This programming deep dive covers what the Slice programming team has been up to since our offseason competitions. This includes our latest developments in training new members, better path following code, and preparations for our swap to Kraken motors.

Knowledge Base and Tutorials

The programming team has significantly grown this year (from 3 members to 11) and training all these new people has become a significant sink of both time and people. Therefore, our team set out to create a database of all the programming knowledge we have. The database is supposed to accomplish 3 basic goals:

  • Training new members in the basics of programming a robot
  • Recording bugs and their solutions for future debugging
  • Explaining code that is persistent between seasons

Our team began by researching a way to make a custom document database for this purpose, but we eventually decided to use a pre existing website called Notion to store all of this information, as it had most of the features we wanted anyways. To begin the process of populating this knowledge base, we are writing some tutorials explaining WPILib and Command Robots. We are also writing scripts for videos to accompany the written tutorials, which we will record and upload for any team to use.

This is an example of what our knowledge base looks like:

Offseason Deep Space Challenge

During the offseason, Slice is challenging our new members by having them create a robot for a simplified version of the 2019 FRC game Deep Space. The programming team has begun writing the code for this challenge by creating a class called PositionalSubsystem. This is a class meant to solve a problem Slice has encountered many times this season, which is creating a subsystem whose sole purpose is to go to different positions using a PID controller. We had to program this feature into 3 different subsystems this year, so the hope is that rather than having to continue rewriting it, we can make subsystems inherit from PositionalSubsystem so we can reuse the same code every year.

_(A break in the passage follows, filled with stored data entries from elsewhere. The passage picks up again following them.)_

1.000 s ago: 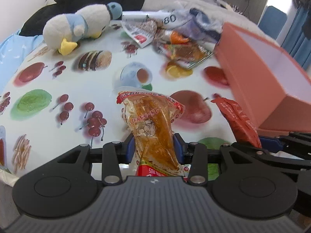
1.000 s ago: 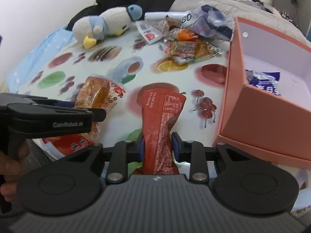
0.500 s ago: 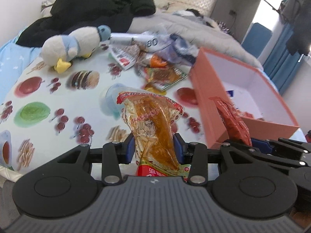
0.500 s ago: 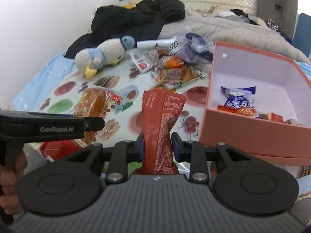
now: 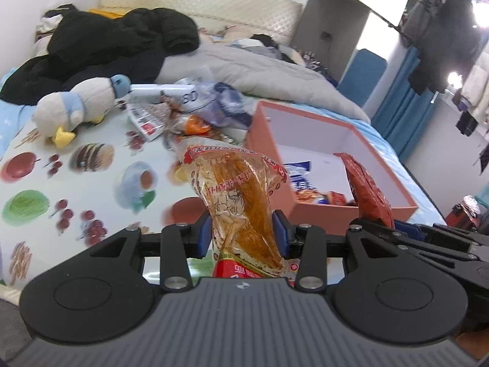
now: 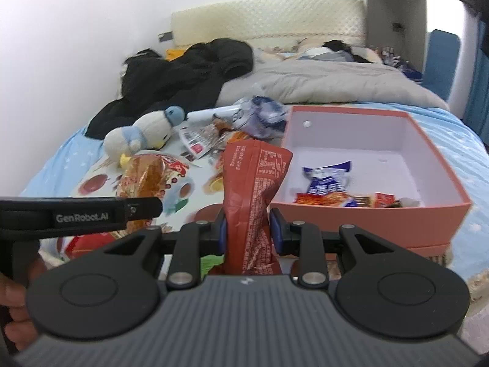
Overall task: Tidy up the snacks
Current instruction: 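Carry the pastry bag and sausage stick over the pink box with both grippers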
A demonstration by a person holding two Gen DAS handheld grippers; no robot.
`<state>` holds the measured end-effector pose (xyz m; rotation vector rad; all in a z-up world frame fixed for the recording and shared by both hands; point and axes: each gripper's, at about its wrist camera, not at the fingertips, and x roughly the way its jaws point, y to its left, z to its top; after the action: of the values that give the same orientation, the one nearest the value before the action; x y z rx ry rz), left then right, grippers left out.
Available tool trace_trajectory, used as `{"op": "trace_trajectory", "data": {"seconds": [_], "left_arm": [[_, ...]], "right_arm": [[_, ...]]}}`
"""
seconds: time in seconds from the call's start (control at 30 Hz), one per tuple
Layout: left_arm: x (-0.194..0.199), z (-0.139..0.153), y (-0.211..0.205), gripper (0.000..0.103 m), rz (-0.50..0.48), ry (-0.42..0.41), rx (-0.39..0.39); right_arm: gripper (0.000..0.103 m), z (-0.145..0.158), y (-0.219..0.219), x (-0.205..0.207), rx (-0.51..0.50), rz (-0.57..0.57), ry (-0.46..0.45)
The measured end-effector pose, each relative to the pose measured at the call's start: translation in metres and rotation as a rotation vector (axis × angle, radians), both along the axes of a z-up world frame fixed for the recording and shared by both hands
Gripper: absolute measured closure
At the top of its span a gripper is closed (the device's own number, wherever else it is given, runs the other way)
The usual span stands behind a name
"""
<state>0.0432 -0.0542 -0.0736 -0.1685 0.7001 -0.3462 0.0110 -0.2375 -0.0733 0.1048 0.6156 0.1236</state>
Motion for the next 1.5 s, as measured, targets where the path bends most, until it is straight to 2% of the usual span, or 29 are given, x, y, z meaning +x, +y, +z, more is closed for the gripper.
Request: {"op": "trace_trajectory", "data": {"seconds": [0.3, 0.57, 0.8, 1.17, 1.5], "left_arm": [[0.000, 0.010, -0.038, 0.056, -0.095, -0.015, -0.020], [0.030, 0.003, -0.072, 0.056, -0.143, -0.015, 0.016], [0.082, -0.006, -0.103, 0.056, -0.172, 0.002, 0.027], [0.160, -0.022, -0.145, 0.056, -0.189, 0.075, 0.013], [0.228, -0.062, -0.191, 0.055, -0.250, 0.165, 0.023]], "right_arm": [[0.072, -0.002, -0.038, -0.020, 0.021, -0.103, 0.015], [0.072, -0.006, -0.066, -0.008, 0.031, -0.171, 0.008], [0.072, -0.012, -0.091, 0.024, 0.063, -0.190, 0.010], [0.071, -0.025, -0.127, 0.086, 0.075, -0.185, 0.031], [0.071, -0.065, -0.159, 0.145, 0.104, -0.206, 0.124]]}}
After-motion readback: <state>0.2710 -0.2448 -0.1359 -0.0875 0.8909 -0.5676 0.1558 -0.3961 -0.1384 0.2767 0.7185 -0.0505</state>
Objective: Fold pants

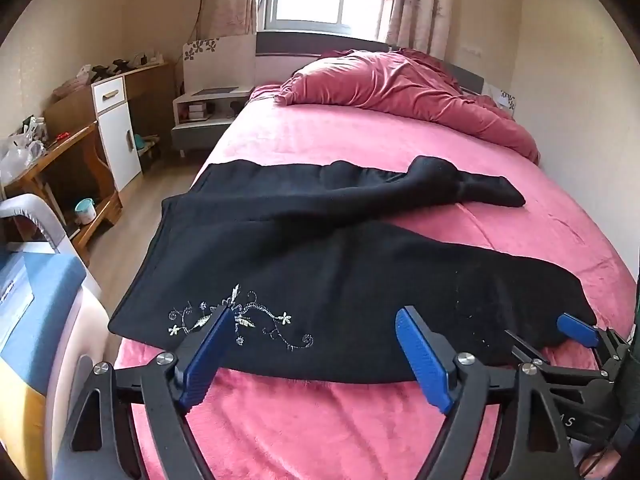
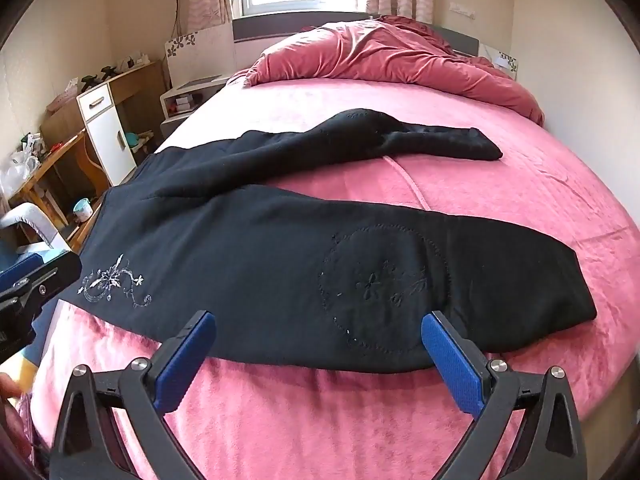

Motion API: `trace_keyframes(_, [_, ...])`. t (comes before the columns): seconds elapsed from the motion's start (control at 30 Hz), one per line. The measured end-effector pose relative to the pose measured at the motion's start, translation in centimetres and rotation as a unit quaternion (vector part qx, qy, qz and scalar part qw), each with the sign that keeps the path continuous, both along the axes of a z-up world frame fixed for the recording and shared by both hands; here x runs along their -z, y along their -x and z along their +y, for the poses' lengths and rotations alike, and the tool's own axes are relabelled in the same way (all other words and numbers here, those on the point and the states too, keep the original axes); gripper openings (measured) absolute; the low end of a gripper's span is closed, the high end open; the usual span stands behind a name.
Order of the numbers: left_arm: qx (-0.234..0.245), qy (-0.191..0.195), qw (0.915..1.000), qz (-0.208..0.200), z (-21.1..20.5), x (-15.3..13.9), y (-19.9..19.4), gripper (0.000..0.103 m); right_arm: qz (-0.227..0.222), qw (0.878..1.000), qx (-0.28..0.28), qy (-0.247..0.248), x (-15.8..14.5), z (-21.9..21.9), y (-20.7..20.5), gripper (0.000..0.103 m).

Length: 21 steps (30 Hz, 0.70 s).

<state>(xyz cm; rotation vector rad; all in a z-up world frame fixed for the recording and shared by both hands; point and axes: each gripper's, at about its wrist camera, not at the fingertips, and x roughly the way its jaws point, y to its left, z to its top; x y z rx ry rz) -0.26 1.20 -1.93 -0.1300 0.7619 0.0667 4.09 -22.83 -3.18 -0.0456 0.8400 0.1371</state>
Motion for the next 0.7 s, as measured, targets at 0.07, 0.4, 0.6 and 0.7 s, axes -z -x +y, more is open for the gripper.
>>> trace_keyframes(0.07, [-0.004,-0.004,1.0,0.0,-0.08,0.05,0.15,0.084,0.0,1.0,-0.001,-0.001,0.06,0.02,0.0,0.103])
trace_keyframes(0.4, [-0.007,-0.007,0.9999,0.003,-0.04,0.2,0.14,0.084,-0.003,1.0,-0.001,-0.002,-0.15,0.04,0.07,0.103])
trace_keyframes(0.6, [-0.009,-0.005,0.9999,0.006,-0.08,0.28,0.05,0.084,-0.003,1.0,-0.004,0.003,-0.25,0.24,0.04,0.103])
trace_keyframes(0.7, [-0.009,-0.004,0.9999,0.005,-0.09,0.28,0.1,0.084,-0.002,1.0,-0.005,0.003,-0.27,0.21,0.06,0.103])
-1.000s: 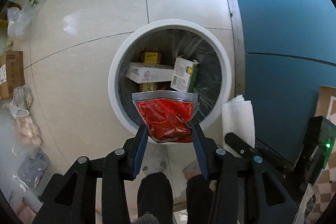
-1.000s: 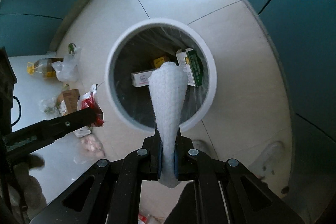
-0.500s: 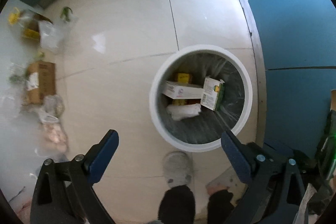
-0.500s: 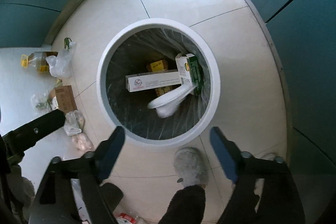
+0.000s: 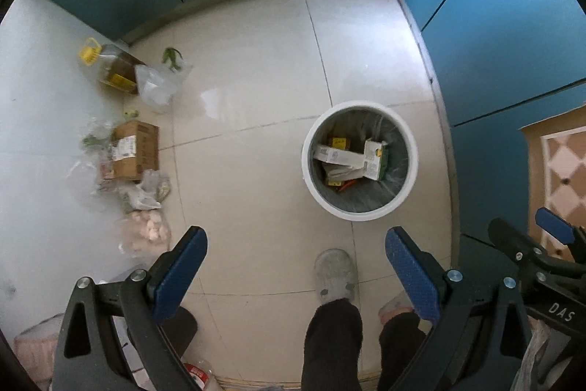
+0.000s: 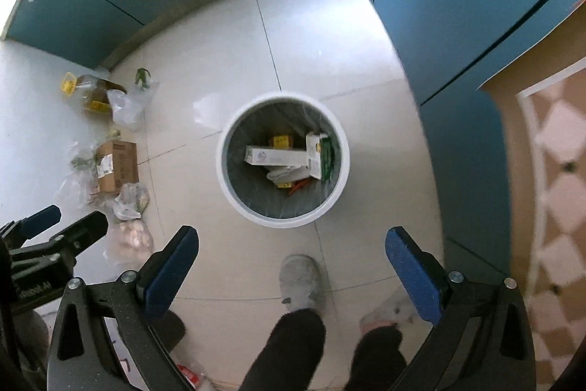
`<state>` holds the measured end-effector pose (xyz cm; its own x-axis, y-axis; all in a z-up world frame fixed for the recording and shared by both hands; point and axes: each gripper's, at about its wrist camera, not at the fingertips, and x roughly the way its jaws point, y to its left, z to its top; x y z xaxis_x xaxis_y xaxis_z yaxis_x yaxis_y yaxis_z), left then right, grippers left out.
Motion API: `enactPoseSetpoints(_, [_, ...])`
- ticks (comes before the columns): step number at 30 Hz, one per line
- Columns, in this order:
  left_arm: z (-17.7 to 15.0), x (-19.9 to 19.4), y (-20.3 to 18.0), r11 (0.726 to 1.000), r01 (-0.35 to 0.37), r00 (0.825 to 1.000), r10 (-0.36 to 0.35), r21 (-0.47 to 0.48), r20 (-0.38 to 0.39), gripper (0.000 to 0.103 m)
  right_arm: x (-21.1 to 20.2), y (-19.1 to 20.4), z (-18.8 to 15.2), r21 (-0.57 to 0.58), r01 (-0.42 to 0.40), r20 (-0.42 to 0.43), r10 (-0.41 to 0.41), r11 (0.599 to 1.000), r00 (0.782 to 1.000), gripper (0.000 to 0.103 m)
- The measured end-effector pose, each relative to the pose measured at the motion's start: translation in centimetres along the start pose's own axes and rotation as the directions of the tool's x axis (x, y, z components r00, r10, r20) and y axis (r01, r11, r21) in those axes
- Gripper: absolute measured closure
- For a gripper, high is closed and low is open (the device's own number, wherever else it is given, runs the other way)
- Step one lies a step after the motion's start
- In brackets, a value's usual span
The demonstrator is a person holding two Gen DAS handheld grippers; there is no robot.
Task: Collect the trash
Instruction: 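Move both tools away from the bin back to the counter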
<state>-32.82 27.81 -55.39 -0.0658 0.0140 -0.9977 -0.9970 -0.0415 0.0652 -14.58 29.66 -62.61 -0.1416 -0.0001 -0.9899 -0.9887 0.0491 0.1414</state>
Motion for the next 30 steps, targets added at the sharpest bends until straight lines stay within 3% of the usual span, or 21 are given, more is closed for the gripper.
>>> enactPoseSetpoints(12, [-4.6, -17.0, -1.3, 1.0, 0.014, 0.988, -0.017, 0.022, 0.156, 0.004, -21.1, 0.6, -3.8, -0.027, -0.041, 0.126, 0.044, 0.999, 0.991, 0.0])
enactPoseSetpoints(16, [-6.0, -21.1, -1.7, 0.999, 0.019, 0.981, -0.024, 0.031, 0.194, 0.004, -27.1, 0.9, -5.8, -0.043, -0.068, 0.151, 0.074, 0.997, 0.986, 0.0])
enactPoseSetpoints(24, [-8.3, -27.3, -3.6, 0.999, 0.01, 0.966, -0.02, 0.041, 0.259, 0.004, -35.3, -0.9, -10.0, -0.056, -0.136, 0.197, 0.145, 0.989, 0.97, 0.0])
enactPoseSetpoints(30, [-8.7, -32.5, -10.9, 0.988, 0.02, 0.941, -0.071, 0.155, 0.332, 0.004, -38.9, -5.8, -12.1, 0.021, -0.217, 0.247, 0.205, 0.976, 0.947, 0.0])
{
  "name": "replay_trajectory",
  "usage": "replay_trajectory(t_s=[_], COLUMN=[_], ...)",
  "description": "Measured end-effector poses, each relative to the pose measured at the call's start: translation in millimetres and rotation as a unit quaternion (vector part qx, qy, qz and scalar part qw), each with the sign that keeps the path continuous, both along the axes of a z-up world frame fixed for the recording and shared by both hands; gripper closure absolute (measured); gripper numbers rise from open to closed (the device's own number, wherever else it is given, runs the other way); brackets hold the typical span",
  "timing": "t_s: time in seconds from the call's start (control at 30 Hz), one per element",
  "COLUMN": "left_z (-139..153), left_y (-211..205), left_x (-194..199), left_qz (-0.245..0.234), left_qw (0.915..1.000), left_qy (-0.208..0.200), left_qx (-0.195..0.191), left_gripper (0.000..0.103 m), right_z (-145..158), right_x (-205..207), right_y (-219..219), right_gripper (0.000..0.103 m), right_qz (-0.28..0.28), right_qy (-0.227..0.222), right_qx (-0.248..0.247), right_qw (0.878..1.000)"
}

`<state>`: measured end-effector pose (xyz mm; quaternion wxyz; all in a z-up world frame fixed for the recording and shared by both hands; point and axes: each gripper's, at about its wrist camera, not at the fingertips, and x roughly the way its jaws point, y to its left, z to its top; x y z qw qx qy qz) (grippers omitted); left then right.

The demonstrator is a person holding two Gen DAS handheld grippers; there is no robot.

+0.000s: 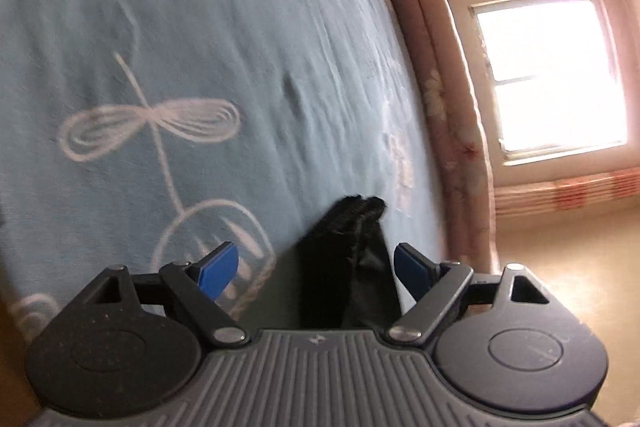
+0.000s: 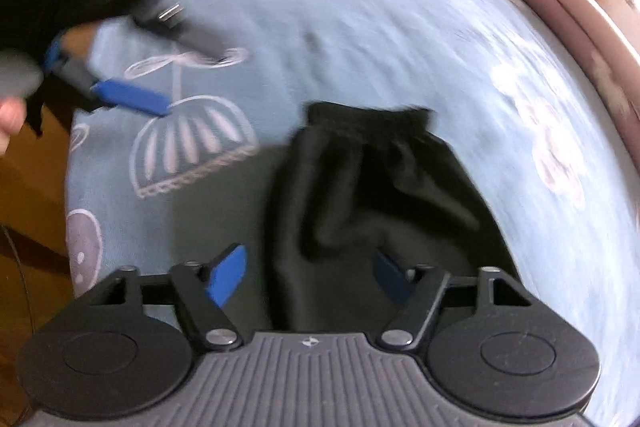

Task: Fold clothes
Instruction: 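Close the left gripper on the elastic cuffs and lift them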

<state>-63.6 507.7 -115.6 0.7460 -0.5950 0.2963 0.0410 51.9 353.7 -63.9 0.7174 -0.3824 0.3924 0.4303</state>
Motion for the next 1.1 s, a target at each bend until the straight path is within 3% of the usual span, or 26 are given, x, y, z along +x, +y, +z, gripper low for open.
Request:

Node Alignment Trajectory Generation

Ever since the 2023 main season, our programming team has been working on developing code for generating on-the-fly trajectories to automatically align the robot with a selected node while avoiding field obstacles as a way to lift this burden off our drivers. As this began in the main season when our robot was still on tank drive, these trajectories were originally generated using the WPILib TrajectoryGenerator class and were run by a Ramsete Command, but now with our robot being on Swerve MK4i, they are now generated using 2024 beta PathPlannerLib and run by a PathFindHolonomicCommand. Mostly due to errors in code logic that would naturally arise from creating code of this complexity from scratch without being able to test it extensively, the programming team struggled to even reach a level of basic functionality in the trajectory generation in the beginning, facing a variety of issues such as malformed spline and null pointer exception errors, PID controller oscillation, and even the robot moving in the complete opposite direction. Due to having more time to work on more minor projects like this during the offseason, we were able to resolve most of these issues by thoroughly analyzing and testing the code, which was largely done using simulation. Now the largest issue preventing this code from being perfected is the poor accuracy of the robot’s odometry, which we unfortunately have still not been quite able to solve yet.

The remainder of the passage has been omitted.